DATASET EXCERPT =
··········

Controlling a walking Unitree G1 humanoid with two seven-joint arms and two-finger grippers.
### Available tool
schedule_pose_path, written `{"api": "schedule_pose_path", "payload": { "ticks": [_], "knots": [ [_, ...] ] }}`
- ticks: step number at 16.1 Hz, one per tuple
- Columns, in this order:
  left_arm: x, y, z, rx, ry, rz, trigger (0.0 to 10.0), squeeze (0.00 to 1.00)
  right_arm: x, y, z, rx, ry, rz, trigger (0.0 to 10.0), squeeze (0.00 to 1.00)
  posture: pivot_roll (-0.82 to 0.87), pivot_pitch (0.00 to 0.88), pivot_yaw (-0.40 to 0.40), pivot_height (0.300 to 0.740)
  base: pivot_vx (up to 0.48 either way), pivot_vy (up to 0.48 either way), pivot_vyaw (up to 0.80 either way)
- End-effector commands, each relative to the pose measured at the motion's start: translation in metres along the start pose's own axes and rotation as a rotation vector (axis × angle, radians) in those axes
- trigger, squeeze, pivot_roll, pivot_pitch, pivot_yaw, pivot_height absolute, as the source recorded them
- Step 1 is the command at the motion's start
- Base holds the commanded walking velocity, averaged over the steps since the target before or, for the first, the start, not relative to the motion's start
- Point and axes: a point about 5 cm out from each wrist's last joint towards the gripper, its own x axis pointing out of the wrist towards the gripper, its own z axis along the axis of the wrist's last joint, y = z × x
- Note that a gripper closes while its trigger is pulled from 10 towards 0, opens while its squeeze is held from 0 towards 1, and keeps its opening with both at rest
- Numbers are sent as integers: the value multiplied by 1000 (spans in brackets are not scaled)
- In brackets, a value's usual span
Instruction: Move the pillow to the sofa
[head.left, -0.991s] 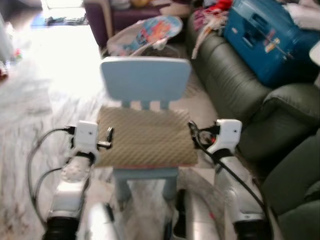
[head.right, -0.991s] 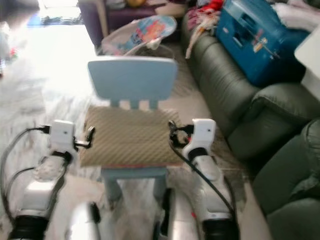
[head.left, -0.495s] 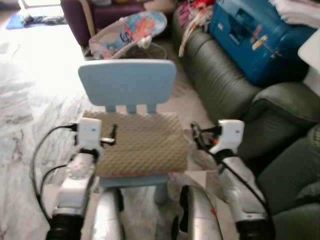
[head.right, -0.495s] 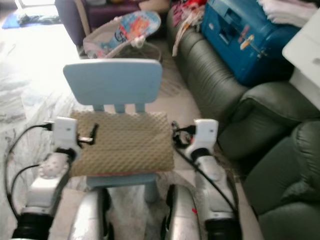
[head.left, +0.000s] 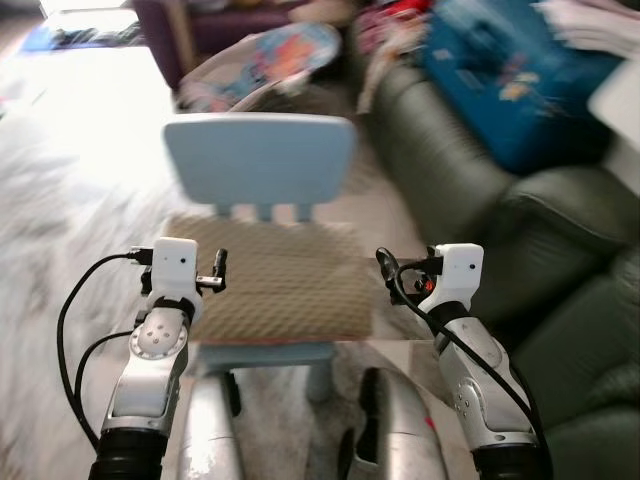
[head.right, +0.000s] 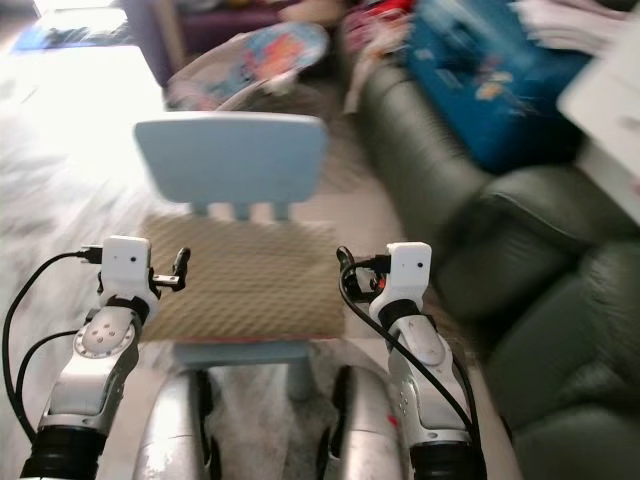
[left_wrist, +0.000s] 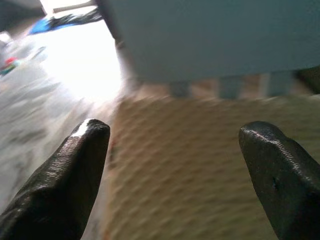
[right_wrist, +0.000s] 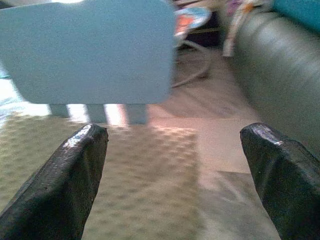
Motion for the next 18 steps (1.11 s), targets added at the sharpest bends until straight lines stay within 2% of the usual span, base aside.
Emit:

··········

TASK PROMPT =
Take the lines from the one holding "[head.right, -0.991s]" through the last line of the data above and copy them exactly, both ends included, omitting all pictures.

WRITTEN REPLY =
[head.right, -0.991s] 
[head.left, -0.495s] 
[head.right, -0.495s] 
[head.left, +0.000s] 
[head.right, +0.000s] 
[left_wrist, +0.000s] 
[right_wrist, +0.000s] 
Motion for the next 18 steps (1.11 s), targets added at the sharpest bends until straight lines stay within 2% of the usual span, base aside.
Emit:

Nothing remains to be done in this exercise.